Are you seeking for the first job in this interesting field? Here is the guidance for you:

In the field of clinical research or clinical trial, experiments are usually conducted in a hospital setting or at a testing facility that are run by:

- Universities

- Private corporations

- Government

Due to the importance of the work being carried out and the fact that the human subjects are involved, clinical research and trials are highly regulated. And hence, like several other professions, prior experience is typically expected in these fields.

Read the complete article here to know what can be done in order to demonstrate the desired skills, gaining the experience and securing your job in these fascinating global fields ...

I would say that there is no single correct answer to the title question as there are several ways for entering and navigating clinical research careers. Most typically, an entry level or a lateral position is what you would require initially. In order to get this, you need to have a background related to the following fields in addition to technical and soft skills:

- Science

- Medicine

- Clinical practice

Earning a Bachelor's Degree as the First Step:

The first step for finding a job in clinical trials or clinical research field would be to earn a bachelor's degree in health or life sciences. The major could focus on any of the following areas:

- Biology

- Chemistry

- Human health

- Physiology

- Anatomy

Continuing to Learn:

In order to successfully land your first job in clinical trials or clinical research, you must be willing to learn about the landscape of clinical research field by the following means:

- Enrolling into some introductory courses

- Attending some reputable certificate programs

- Earning certification

- Earning a master's degree in any of the following subjects:

- Clinical research

- Project management

- Regulatory affairs

- Medical writing

- Business topics that emphasize the conduct of clinical trials

My advice would be that, you should not limit your focus to just clinical research associate or clinical research coordinator. You might also be qualified to work as:

- Data manager

- Subject recruiter

- Research billing officer

- Compliance manager

- Other specialist

There are plenty of university-based classroom and online as well as blended certificate programs available worldwide.
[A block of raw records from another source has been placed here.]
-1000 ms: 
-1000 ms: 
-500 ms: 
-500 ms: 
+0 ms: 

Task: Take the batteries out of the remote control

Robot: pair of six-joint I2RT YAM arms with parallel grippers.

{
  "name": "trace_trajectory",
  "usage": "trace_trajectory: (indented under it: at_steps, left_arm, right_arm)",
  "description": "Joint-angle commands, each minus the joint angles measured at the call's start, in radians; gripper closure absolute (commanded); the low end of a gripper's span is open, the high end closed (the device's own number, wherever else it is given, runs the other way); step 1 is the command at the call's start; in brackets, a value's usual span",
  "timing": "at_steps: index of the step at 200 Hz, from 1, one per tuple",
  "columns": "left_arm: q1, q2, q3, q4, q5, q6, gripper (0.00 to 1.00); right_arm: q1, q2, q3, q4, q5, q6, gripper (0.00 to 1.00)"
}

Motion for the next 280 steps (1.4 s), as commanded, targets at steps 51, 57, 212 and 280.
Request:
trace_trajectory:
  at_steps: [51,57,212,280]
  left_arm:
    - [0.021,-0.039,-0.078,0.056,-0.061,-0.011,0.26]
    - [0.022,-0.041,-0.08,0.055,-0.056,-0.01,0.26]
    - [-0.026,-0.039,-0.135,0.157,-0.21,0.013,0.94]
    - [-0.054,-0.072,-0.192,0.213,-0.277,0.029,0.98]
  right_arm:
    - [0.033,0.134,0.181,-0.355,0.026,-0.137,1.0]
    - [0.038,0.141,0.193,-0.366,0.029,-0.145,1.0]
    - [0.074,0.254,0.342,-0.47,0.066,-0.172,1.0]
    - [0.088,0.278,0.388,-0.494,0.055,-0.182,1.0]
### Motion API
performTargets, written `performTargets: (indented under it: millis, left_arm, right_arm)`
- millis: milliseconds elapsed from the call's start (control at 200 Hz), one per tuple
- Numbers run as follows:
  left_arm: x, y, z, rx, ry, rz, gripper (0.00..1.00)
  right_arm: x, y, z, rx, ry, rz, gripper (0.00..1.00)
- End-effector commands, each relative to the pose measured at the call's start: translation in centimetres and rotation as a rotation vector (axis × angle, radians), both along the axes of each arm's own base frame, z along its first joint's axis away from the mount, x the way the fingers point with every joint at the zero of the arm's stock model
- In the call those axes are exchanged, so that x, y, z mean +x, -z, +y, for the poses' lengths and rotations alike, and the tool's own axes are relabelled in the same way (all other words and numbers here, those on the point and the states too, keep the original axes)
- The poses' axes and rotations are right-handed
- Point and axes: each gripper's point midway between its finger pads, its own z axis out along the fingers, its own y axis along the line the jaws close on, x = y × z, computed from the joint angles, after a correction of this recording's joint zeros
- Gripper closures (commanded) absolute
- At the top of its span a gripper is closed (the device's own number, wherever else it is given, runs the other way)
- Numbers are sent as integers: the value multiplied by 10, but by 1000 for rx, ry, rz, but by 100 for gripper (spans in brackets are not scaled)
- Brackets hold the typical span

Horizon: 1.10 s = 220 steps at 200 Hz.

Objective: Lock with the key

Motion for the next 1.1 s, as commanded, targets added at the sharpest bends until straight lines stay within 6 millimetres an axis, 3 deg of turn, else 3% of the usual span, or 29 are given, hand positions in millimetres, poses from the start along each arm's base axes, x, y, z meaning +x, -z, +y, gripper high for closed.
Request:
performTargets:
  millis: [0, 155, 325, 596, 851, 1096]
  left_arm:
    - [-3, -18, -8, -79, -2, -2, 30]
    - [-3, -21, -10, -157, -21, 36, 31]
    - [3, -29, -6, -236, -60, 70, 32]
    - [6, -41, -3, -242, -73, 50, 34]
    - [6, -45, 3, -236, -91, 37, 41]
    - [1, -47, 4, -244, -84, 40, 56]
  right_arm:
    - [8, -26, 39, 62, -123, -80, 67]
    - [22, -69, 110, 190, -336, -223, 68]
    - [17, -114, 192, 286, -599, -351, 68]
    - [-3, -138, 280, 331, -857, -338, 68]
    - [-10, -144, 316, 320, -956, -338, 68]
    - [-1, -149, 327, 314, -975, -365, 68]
In addition to these courses, each and every clinical research professional must have taken training on ICH GCP Guidelines and Ethics.

Gaining Research Experience:

During or after completing your college, work on experiments with academic and/or medical professionals. It is not necessary that your work has to be clinical in nature. But, you must gain familiarity in scientific methodologies and research procedures. The experiments in which the products are tested on living subjects will be a good preparation.

Networking and Volunteering would help:

In order to find a job in clinical research field, you must be able to network. This can be done by joining some professional organizations and participating in some online as well as local opportunities for meeting and learning from established professionals.

Volunteering locally upon exploring the avenues available in your area for getting exposure to clinical research professionals would help you in deciding which is suitable for you. The possibilities are:

- Special interest groups

- Regional events

- Hospital and medical centers

- Public health departments

- Churches

- Patient advocacy groups

- Assisted living and retirement homes

- Institutional review boards

- Research ethics committees

Looking for Opportunities:

You may look for opportunities like formal internships in any of the following facilities:

- Medical centers

- Local biotechnology, medical device or pharmaceutical firms

- Vendors of services to:

- Clinical researchers

- Regional offices of contract research organizations

Some internship that is based within firms might offer some academic credits with partnering universities.

Finding an Entry Level Job in Clinical Research:

There are abundant entry-level jobs such as data monitors and clinical trial assistants available to those with bachelor's degree and no prior experience. However, you should have substantial knowledge in human health and science. You can find the job by using search query 'Clinical testing facilities' in Google or by searching the job listings in 'Association of Clinical Research Professionals'. I would suggest you to work for at least one year. You must remember that starting low on the ladder is a must when you don't have prior experience in the field.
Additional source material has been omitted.